‘No fun, either,’ said Raine.

  I gave her a puzzled look, then I caught on, and smiled.

  ‘So you do have a sense of humour,’ said Raine. ‘I wasn’t sure if you were just one of those all-business-all-the-time military types.’

  ‘Me? A military type?’ I asked. I’d have to watch that. ‘I’m just trader crew. You’re the KSF officer.’

  ‘Uh, that’s not exactly true,’ said Raine. ‘I was kind of not meant to be on the Heffalurp. I mean, I am a cadet officer in the KSF Reserve, but . . . I was sort of a stowaway. That’s why I was inside the comms mast.’

  ‘Sort of a stowaway?’ I asked.

  ‘I was on the Heffalurp, dockside training, when the alert came. I was supposed to disembark, but I didn’t. When Uncle Lymond—the captain—saw I was still on board, we were under way, so he had me locked up in the comms mast lifepod station.’

  ‘“Uncle” Lymond?’ I asked cautiously. The only uncles I knew were randomly assigned priests. I had a vague recollection that in familial terms, an uncle was a male parental sibling, but I wasn’t completely sure about that.

  ‘My dad’s brother,’ said Raine quietly. She shut her eyes for a second. ‘He was so angry . . . and now he’s gone . . . all my cousins . . .’

  She was silent for a while after that. I edged past her and examined the patched hole and the atmosphere regenerator, just in case there was some chance of repair. The shiplice came over and looked with me, their feelers running over the lumpy mass of the regenerator. But it was completely dead. I shuffled back to my sitting position.
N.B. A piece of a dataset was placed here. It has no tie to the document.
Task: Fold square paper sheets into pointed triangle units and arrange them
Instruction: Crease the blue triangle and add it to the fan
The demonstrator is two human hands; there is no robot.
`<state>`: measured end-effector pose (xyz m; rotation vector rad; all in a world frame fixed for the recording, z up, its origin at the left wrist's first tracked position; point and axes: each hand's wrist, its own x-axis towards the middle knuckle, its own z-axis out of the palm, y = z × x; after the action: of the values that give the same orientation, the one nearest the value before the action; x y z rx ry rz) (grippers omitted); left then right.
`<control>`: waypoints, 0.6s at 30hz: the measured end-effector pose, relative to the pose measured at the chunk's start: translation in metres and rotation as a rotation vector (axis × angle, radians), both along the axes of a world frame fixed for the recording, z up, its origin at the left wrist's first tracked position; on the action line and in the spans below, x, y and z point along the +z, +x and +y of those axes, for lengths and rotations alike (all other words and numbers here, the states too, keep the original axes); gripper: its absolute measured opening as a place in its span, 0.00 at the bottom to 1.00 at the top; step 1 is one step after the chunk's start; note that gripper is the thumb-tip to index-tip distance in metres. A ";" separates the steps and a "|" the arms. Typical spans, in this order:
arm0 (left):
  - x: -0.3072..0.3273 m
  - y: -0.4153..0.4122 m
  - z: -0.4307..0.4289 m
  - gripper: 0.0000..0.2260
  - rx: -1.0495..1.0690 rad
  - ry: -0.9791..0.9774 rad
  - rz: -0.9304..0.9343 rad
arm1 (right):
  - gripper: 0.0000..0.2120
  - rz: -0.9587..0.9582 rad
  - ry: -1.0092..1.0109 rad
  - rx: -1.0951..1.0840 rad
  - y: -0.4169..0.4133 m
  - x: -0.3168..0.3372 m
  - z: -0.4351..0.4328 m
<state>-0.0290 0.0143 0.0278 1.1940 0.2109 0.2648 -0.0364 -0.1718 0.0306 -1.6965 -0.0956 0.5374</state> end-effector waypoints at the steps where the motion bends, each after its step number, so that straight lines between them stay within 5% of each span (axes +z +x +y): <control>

Raine was repeating the rayder message.

  I thought about how I could get her additional air. Ekkie had a small, highly compressed reservoir that was mostly oxygen, and its regenerator was working well. Maybe if I bled the atmosphere from my suit into the capsule, and ran Ekkie’s regenerator with my helmet off . . .

  I ran the numbers. There was some remnant atmosphere in the capsule, about eighteen per cent of normal. In my augmented days I could cope with that for hours, but only for a few minutes in my current state. However, adding all of Ekkie’s reserve would lift the pressure to fifty-four per cent normal. The problem then wouldn’t be lack of atmosphere but carbon dioxide buildup, as Ekkie’s regenerator wouldn’t be able to cope with two of us breathing for as long as it would cope with just me in the smaller, suit environment.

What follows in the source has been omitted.